Buttigieg is trying to win a game set by rules that heterosexuals wrote. (In an interview quoted in Jeremy W. Peters’ article, “Pete Buttigieg’s Life in the Closet,” for the New York Times, he links the closet to his political ambition; his assumption that being openly gay in the 2000s would’ve prevented him from getting elected mayor of a Midwestern town is probably correct.) Could a gay socialist get very far in the presidential race? Could someone who says, “I’m proud of being queer,” while openly polyamorous? These are two different issues, but they’ve been conflated by many of Buttigieg’s critics. America sees gayness as a form of cultural and political rebellion — or thinks it should be — rather than a simple way of existing. Buttigieg challenges that narrative, but as privileged as he is, a man who didn’t feel that it was possible to be open about his sexuality until his 30s and lives in a state where it’s legal to fire someone for being gay is still part of a real minority.

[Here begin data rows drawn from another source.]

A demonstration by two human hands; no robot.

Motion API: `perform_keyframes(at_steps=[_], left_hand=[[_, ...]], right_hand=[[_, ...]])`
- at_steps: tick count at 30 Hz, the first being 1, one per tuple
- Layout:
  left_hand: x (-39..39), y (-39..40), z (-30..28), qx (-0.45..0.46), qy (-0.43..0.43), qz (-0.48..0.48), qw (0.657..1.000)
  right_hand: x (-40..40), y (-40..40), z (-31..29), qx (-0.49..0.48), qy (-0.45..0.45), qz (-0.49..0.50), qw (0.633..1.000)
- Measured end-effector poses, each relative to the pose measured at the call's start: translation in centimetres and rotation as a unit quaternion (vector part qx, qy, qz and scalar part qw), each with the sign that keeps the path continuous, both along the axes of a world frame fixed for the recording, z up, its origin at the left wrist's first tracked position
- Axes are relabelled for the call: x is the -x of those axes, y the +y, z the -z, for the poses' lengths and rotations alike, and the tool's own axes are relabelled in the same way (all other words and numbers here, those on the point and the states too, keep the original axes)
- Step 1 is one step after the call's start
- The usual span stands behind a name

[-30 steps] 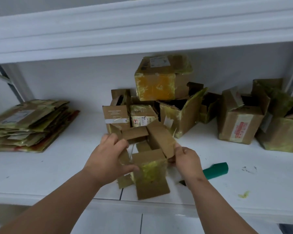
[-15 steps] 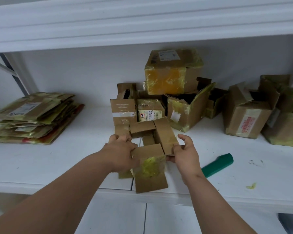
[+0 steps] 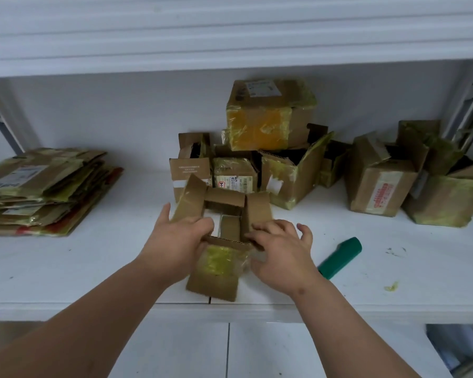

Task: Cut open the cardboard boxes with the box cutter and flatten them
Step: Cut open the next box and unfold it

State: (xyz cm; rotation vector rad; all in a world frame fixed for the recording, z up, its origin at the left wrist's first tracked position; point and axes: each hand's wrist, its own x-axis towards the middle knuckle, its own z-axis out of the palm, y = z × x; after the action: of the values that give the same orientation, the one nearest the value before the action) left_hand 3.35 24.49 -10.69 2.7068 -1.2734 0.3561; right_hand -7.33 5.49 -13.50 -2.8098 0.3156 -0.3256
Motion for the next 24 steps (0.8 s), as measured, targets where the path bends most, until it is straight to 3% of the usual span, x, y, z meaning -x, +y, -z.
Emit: perform_keyframes(at_steps=[3,8,15,18,20,22,24], left_hand=[[-1.5,1.6,0.3,0.034,-0.073,0.005,0.997],[-3.4,4.5,0.8,-0.011,-0.048,-0.049,0.998],[-3.6,5.8,-1.3,0.014,-0.063,-0.101,0.993],[-4.0,6.0,-1.2,-0.008,0.031,-0.137,0.990],[-3.8,5.9,-1.7,0.046,0.190,-0.156,0.968],[-3.5,5.7,-2.2,0.093,0.293,-0.141,0.941],[-3.4,5.3,-2.1,0.117,0.296,-0.129,0.939]], right_hand=[[0.0,1.2,0.5,0.017,-0.023,-0.025,0.999],[-0.7,3.5,0.8,0.026,-0.060,-0.048,0.997],[-1.5,6.8,2.1,0.033,-0.140,-0.044,0.989],[-1.5,7.6,2.2,0.020,-0.137,-0.073,0.988],[-1.7,7.6,2.4,0.013,-0.148,-0.074,0.986],[-2.0,7.4,2.7,-0.004,-0.159,-0.070,0.985],[-2.5,7.3,2.7,-0.007,-0.157,-0.060,0.986]])
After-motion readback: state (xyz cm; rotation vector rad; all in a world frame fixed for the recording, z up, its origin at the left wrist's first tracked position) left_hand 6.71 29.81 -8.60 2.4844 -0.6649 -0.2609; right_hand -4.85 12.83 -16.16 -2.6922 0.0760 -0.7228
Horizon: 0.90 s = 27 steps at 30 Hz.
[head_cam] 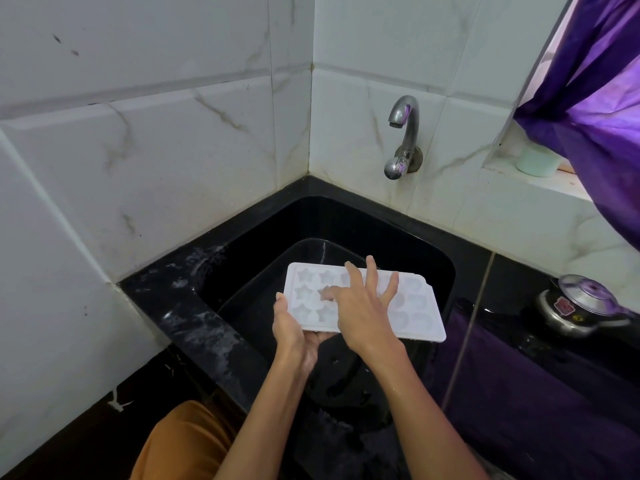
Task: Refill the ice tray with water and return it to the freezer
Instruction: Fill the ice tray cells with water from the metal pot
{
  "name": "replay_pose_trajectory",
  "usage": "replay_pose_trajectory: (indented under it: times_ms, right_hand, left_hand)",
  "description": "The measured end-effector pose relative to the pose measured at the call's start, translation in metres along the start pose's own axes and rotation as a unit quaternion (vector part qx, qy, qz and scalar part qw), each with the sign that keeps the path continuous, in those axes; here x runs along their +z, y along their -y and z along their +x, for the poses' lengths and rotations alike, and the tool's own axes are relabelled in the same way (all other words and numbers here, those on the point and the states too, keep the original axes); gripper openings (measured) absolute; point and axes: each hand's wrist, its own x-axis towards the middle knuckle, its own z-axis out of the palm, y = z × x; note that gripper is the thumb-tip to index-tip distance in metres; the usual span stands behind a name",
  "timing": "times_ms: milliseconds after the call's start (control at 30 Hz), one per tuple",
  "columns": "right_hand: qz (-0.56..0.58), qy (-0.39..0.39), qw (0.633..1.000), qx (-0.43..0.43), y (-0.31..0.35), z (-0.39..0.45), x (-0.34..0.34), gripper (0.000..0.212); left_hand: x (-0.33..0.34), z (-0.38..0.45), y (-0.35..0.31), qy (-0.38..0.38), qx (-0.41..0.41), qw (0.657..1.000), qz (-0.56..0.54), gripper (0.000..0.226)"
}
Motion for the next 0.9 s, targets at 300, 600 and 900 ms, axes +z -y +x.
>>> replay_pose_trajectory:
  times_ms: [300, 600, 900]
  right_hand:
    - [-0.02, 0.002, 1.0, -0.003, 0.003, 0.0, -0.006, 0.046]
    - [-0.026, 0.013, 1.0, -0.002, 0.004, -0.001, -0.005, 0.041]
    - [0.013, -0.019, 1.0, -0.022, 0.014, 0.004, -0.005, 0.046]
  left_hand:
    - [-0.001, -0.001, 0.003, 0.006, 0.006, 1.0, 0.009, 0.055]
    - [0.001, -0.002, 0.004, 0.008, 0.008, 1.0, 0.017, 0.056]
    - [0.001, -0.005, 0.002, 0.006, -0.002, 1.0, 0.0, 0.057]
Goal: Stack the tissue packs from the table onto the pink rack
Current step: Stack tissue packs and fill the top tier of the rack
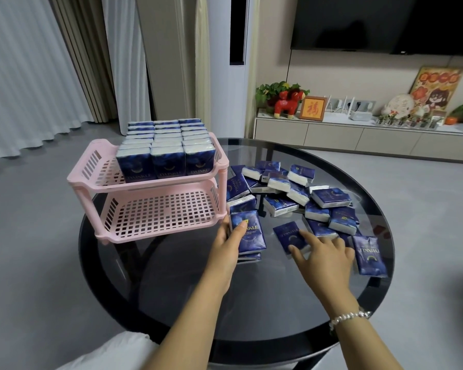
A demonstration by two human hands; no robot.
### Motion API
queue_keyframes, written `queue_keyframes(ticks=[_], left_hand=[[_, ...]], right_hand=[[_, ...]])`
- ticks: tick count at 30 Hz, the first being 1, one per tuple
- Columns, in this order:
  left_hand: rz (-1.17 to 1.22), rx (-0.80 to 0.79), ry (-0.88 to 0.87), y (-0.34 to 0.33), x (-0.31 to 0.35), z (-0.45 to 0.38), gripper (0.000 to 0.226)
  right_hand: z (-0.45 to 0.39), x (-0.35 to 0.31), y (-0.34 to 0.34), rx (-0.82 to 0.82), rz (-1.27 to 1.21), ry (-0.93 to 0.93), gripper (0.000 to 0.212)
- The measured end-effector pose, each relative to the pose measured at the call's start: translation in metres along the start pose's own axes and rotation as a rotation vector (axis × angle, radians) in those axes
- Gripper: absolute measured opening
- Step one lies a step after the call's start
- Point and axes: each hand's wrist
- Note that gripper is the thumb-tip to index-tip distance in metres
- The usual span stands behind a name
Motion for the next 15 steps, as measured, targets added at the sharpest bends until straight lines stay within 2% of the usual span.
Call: queue_keyframes(ticks=[5, 10, 12, 15], left_hand=[[0.006, 0.007, 0.006, 0.000, 0.001, 0.000, 0.023], [0.020, 0.012, -0.006, 0.000, 0.000, -0.001, 0.019], [0.029, 0.013, -0.007, 0.001, 0.001, -0.001, 0.027], [0.044, 0.013, -0.003, 0.003, 0.001, -0.002, 0.039]], right_hand=[[-0.004, -0.003, -0.005, -0.029, -0.121, -0.025, 0.061], [-0.011, -0.008, 0.000, -0.044, -0.308, -0.013, 0.051], [-0.009, -0.009, 0.000, 0.011, -0.405, 0.029, 0.048], [-0.002, -0.008, 0.003, 0.069, -0.694, 0.081, 0.038]])
Point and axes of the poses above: each hand's wrist, its own z-axis away from the middle knuckle, its own y-axis out of the back of the hand, x = y × z, and after that the axes turned 12 degrees about y, right-handed
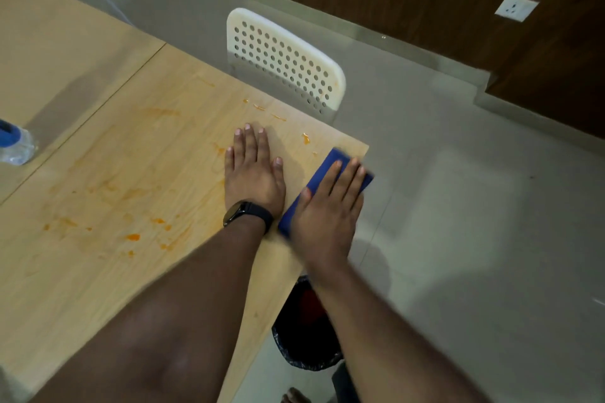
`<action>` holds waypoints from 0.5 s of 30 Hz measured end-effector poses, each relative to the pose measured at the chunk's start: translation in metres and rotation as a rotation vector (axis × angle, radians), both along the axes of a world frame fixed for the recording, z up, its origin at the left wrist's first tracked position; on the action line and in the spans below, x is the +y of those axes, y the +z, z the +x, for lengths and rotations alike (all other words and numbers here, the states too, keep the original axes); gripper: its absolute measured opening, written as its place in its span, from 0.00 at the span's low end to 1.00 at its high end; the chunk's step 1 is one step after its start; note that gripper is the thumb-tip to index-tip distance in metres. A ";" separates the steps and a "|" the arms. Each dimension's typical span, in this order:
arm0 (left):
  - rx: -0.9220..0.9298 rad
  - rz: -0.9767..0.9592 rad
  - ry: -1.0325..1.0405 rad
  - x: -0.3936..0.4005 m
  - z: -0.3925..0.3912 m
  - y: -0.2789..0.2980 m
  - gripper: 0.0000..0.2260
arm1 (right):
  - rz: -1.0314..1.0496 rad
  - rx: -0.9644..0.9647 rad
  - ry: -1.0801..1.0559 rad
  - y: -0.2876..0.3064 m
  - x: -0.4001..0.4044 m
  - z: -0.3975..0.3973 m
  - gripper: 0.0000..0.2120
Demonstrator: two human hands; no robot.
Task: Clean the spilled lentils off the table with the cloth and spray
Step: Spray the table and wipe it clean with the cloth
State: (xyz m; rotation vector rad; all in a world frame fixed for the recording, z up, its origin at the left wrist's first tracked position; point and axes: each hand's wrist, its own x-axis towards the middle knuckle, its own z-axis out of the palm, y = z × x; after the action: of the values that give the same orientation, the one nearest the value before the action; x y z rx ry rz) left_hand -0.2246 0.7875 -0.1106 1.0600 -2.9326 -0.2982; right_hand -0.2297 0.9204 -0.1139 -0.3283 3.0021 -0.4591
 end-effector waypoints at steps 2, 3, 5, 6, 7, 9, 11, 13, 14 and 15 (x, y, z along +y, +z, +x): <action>-0.002 0.006 -0.001 -0.001 -0.002 0.002 0.29 | -0.013 -0.045 0.025 0.001 0.003 0.062 0.37; -0.002 0.011 -0.003 -0.002 -0.002 0.002 0.29 | -0.022 -0.056 0.030 0.003 0.004 0.087 0.38; 0.008 0.030 -0.003 -0.001 -0.001 0.003 0.29 | -0.025 -0.085 0.059 0.003 0.010 0.112 0.38; 0.018 0.034 -0.005 -0.001 -0.001 0.003 0.29 | -0.032 -0.094 0.094 0.004 0.013 0.110 0.37; 0.024 0.030 -0.010 -0.002 -0.001 0.001 0.29 | -0.043 -0.095 0.117 0.002 0.016 0.100 0.37; 0.030 0.019 -0.012 -0.004 -0.003 -0.001 0.30 | -0.076 -0.077 0.107 -0.003 0.018 0.056 0.36; 0.029 0.001 -0.013 -0.004 -0.002 -0.007 0.30 | -0.096 -0.045 0.024 -0.013 0.012 -0.002 0.36; 0.031 -0.012 -0.012 -0.003 -0.003 -0.008 0.30 | -0.092 -0.077 -0.029 -0.012 0.001 -0.046 0.36; 0.035 -0.017 -0.017 -0.004 -0.002 -0.008 0.30 | -0.075 -0.086 -0.034 -0.009 -0.004 -0.054 0.36; 0.041 -0.010 -0.023 -0.004 -0.001 -0.007 0.30 | -0.060 -0.074 -0.037 -0.006 -0.007 -0.054 0.36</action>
State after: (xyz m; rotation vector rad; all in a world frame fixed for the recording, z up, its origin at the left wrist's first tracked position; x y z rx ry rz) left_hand -0.2261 0.7831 -0.1177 1.0068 -2.9084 -0.3010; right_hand -0.2835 0.9134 -0.1200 -0.2552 2.9312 -0.5529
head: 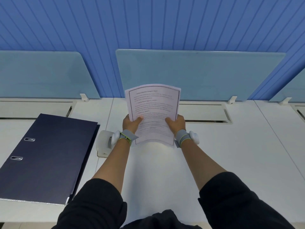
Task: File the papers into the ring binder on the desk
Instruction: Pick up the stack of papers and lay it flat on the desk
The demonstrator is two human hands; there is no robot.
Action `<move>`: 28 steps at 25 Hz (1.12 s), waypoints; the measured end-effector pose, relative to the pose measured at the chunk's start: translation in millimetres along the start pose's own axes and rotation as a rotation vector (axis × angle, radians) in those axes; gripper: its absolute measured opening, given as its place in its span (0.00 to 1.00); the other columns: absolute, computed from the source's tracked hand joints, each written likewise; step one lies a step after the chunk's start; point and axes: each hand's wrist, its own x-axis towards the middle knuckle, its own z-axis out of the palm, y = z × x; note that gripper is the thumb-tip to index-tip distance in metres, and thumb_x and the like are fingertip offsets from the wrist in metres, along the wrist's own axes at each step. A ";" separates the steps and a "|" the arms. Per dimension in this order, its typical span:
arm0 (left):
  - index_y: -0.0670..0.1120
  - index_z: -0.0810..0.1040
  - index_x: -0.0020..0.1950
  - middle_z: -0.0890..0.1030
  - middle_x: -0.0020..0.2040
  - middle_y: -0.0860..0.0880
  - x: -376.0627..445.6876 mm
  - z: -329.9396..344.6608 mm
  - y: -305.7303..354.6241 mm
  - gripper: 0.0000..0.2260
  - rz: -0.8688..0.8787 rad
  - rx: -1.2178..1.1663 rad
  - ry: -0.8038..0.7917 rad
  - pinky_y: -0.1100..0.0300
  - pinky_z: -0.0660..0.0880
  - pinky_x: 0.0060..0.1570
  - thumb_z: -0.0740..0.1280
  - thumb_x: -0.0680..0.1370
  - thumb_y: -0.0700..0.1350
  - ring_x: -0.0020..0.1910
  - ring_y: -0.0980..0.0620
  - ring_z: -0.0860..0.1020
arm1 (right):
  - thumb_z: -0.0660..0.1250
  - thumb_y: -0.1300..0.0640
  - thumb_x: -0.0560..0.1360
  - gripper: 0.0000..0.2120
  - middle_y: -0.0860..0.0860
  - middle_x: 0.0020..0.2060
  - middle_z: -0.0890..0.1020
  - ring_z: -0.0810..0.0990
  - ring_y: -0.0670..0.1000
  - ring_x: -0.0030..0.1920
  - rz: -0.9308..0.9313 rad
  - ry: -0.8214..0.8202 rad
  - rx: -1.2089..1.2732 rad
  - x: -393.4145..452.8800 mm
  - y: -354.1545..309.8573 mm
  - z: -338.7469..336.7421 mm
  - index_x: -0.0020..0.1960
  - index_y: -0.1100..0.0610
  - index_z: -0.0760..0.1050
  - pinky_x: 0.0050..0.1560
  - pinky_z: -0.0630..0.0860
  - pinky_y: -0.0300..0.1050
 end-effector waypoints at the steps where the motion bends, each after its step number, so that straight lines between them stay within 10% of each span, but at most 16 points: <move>1: 0.37 0.73 0.65 0.78 0.62 0.40 1.0 -4.2 2.2 0.21 0.003 0.022 -0.005 0.62 0.73 0.48 0.70 0.74 0.39 0.55 0.48 0.77 | 0.65 0.64 0.73 0.14 0.62 0.54 0.82 0.81 0.56 0.51 0.002 -0.007 -0.020 2.0 -1.1 3.3 0.57 0.67 0.78 0.48 0.73 0.39; 6: 0.44 0.75 0.59 0.79 0.60 0.40 25.4 -50.2 -7.7 0.11 -0.080 0.236 0.195 0.59 0.71 0.49 0.64 0.76 0.40 0.45 0.48 0.76 | 0.68 0.63 0.68 0.18 0.57 0.49 0.82 0.80 0.54 0.49 0.244 -0.136 -0.176 10.7 27.1 26.1 0.57 0.64 0.79 0.54 0.77 0.46; 9: 0.41 0.76 0.60 0.77 0.63 0.39 30.6 -83.7 -16.1 0.12 -0.016 0.208 0.348 0.55 0.71 0.60 0.59 0.79 0.38 0.61 0.41 0.76 | 0.69 0.65 0.68 0.17 0.56 0.48 0.79 0.77 0.53 0.48 0.374 -0.210 -0.201 -3.1 45.3 44.8 0.57 0.65 0.77 0.57 0.77 0.48; 18: 0.42 0.57 0.77 0.56 0.79 0.45 38.8 -105.7 -37.2 0.28 -0.270 0.571 0.055 0.50 0.49 0.77 0.50 0.81 0.55 0.78 0.44 0.51 | 0.68 0.61 0.71 0.34 0.59 0.69 0.71 0.74 0.59 0.65 0.490 -0.275 -0.291 -16.3 62.2 79.6 0.74 0.65 0.60 0.61 0.73 0.47; 28: 0.50 0.46 0.79 0.44 0.80 0.50 68.4 -110.4 -66.9 0.44 -0.431 0.611 -0.014 0.48 0.39 0.77 0.59 0.68 0.66 0.79 0.44 0.39 | 0.67 0.62 0.69 0.22 0.58 0.48 0.77 0.74 0.55 0.46 0.606 -0.240 -0.324 2.1 88.0 103.3 0.63 0.65 0.73 0.46 0.71 0.40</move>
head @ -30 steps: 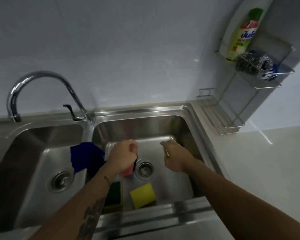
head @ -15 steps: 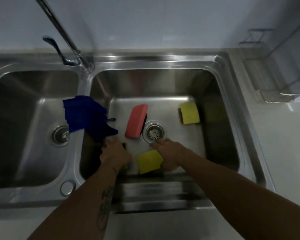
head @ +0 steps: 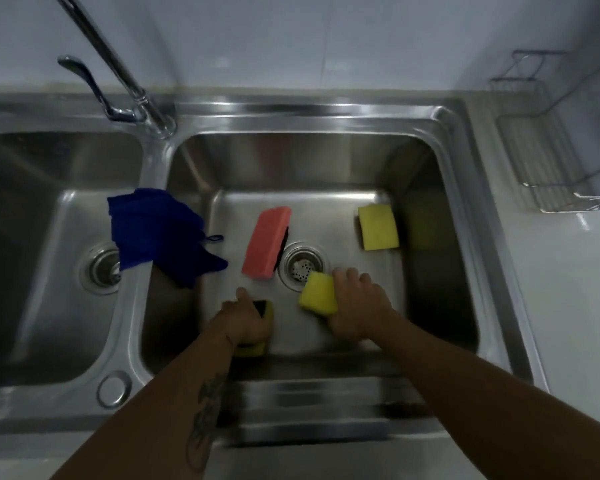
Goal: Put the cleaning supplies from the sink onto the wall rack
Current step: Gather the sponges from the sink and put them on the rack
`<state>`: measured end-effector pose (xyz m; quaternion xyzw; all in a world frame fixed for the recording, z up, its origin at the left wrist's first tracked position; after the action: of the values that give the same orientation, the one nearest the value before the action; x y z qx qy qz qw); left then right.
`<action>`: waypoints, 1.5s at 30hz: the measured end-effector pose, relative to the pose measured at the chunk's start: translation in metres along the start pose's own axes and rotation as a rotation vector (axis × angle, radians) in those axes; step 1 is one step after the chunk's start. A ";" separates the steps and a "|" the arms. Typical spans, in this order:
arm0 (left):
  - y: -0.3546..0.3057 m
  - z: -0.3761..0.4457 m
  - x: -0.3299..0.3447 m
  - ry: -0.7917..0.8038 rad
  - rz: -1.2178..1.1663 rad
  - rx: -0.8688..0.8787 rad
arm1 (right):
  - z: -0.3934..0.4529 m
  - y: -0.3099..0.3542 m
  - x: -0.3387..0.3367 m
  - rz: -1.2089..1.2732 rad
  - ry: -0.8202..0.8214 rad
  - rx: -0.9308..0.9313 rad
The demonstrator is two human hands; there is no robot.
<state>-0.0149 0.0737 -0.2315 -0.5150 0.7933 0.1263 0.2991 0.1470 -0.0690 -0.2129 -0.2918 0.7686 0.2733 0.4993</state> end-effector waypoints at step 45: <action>-0.228 0.012 -0.070 0.212 -1.067 0.375 | 0.014 -0.074 -0.079 1.030 -0.358 0.412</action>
<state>0.2133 0.0317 -0.1738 -0.7919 0.4584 -0.2373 0.3263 0.2355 -0.0955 -0.1545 0.2734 0.7525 0.3710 0.4705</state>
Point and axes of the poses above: each hand's wrist, its own z-axis towards the middle knuckle, its own x-axis out of the palm, y = z × x, the point moved 9 cm from there along z, towards the middle knuckle, and after that the axes turned 12 degrees about -y, right-handed, at the moved point
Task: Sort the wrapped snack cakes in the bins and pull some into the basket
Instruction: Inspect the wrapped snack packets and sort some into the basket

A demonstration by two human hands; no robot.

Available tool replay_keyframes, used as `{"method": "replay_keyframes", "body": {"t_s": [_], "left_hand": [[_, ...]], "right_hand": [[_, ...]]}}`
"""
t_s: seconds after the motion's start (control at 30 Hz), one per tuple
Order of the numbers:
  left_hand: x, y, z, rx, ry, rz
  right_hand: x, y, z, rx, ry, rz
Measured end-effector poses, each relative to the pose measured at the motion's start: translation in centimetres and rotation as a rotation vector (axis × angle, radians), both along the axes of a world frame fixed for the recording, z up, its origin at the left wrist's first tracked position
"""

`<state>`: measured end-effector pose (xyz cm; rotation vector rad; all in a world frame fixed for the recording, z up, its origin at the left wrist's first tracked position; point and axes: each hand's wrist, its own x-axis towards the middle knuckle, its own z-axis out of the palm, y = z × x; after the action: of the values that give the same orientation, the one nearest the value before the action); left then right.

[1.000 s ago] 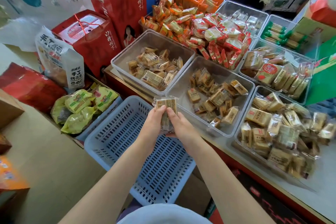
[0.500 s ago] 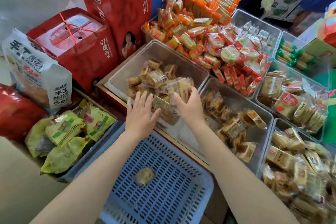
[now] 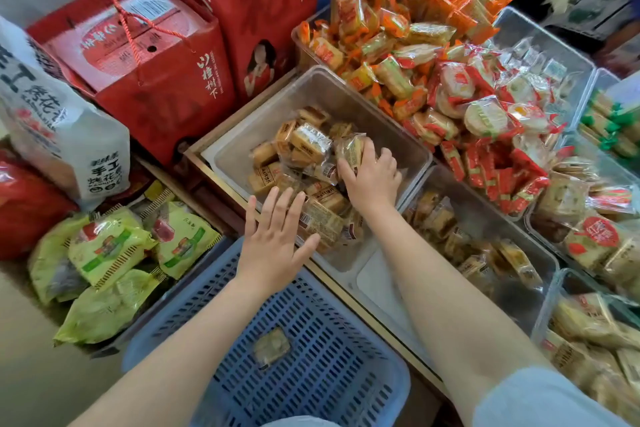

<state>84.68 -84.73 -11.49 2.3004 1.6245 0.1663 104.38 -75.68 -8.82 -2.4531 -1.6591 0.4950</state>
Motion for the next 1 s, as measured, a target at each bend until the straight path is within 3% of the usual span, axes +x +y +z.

In a different piece for The New Republic, Charles Dunst suggests that “Queerness will never hinge on one’s presentation, political opinions, or the level to which one embraces or rejects the mainstream… the Buttigiegs have the right to be traditionally married and conventionally masculine without facing the forfeiture of their queerness.” Without defending Buttigieg as a politician, it’s obvious that his vanilla image is a defense against the sexual stereotypes gay men face. Queer liberation should lead to a world that destroys such stereotypes while also making it perfectly acceptable not to be married or monogamous — yet some liberationist arguments risk setting up a new, equally exclusionary set of rules for queer people to follow. Buttigieg’s sudden rise as one of the most famous gay men in the US — and one of the few such celebrities outside the arts — raises question about the meaning of LGBTQ identity that resonate far beyond one man and his campaign.